Какое-то время мы смотрим друг на друга, а потом он поворачивается и кивает головой в сторону:

– В ду́ше есть вода, возможно еще теплая. Последнее чистое полотенце я на себя потратил – оно висит рядом, на вешалке и, поверь мне на слово, это – самая чистая альтернатива.

– Разберусь, – говорю я.

Он кивает и поднимается. Когда он выходит из «кухни», мне становится так легко, что я готова пуститься в пляс. Жую и ногой притоптываю, потому что когда не тебя не смотрят, еда становится вкуснее. Я жую и думаю, почему, из всех выживших, мне единственной еда не кажется омерзительной? Все твердят, что им осточертели консервы, а хлеб, который мы делаем, на вкус – как туалетная бумага. Но мне так не кажется. Во-первых, потому что я не из тех, кто знает вкус туалетной бумаги, а во-вторых, мне, действительно, не противно – да, я не в восторге и смело могу не есть, если того потребуют обстоятельства, но и плеваться мне тоже не хочется. Но в первое время всякий раз, когда люди ели, мне приходилось незаметно оглядываться по сторонам, и если я видела, как люди кривятся и морщатся, я копировала их, что бы ни лежало у меня на тарелке. Это теперь в этом нет необходимости, потому что теперь они всё обо мне знают, но время от времени по людским лицам пробегает волна омерзения, и тогда я кривлю лицо с ними заодно, на «автомате». Потому что в наше время нельзя выделяться. В наше время жизненно необходимо делать, как другие делают, мыслить, как другие мыслят. Слишком хорошо – тоже не хорошо – равно как и бессильных, инакомыслящих тоже не любят. Пожалуй, даже больше, чем первых, а потому ты обязан подстроиться под единый стандарт – не больше, не меньше, не тише, не громче, не уже, не шире, и уж совершенно точно, не умнее остальных. И не потому, что того требуют надуманные правила, высосанные из пальца, условности современного общества (вернее того, что от него осталось), а потому, что таковы законы реальной, уличной жизни – ты обязан быть нужного калибра, потому как иначе просто не поместишься в обойму. И не выживешь.
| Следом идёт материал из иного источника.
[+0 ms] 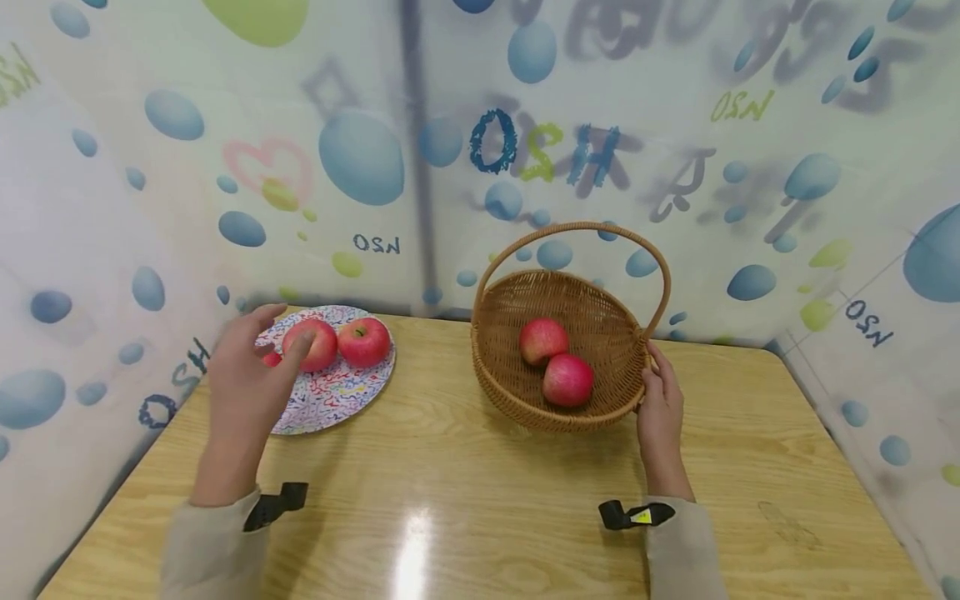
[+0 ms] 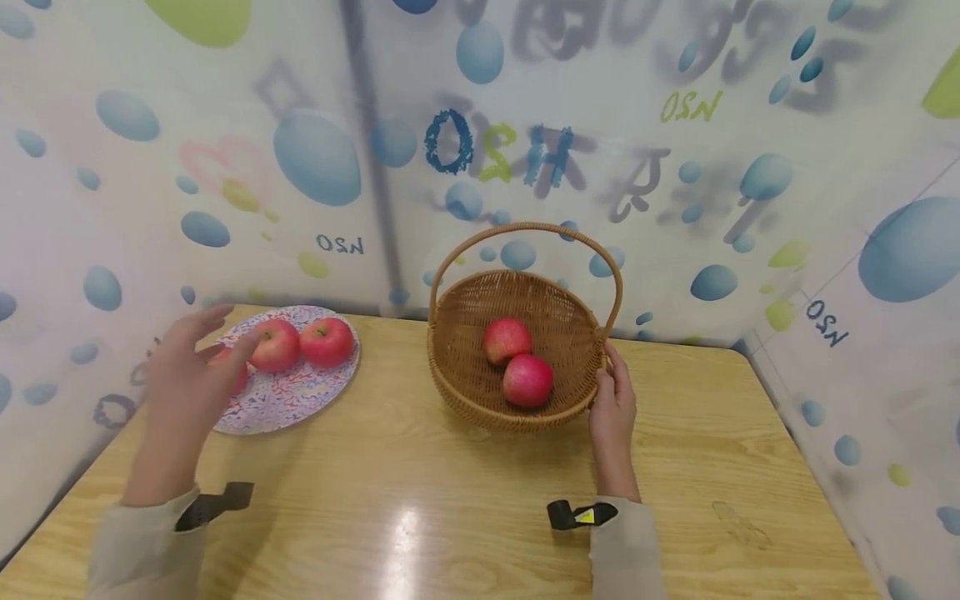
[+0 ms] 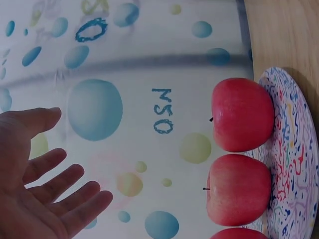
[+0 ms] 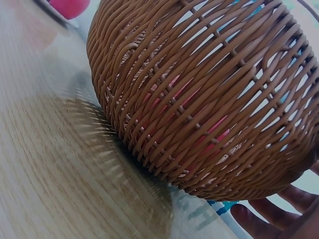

С едой покончено. Я убираю со стола, мою посуду в тазу с водой – глубокую алюминиевую чашку, битую и кривую – выливаю грязную воду в ливневку у стены, вытираю руки полотенцем. «Кухня», «душ», «спальня» – все это тоже условности, которые люди притащили из прошлого. В конце концов, надо же как-то называть ту часть подземной парковки, где мы едим? Не говорить же «то место, где едят» или «там, где стол»? Слишком неудобно, а потому, та часть подземелья, где стоит длинный стол, в углу, прямо на полу возле стены, аккуратными колоннами составлены чашки, вложенные одна в другую, а крохотная одноконфорочная плитка покоится на старой неработающей морозильной камере, у нас зовется кухней. Эта морозильная камера, кстати, вгоняет меня в ту же депрессию, что и «надоевшая» еда – каждый, кто видел её впервые, улыбался и говорил: «О! У моей бабушки была такая». Потом – дружный смех, теплые улыбки, на которые мне совершенно нечего было ответить – у моей бабушки её не было, потому как не было, собственно, самой бабушки.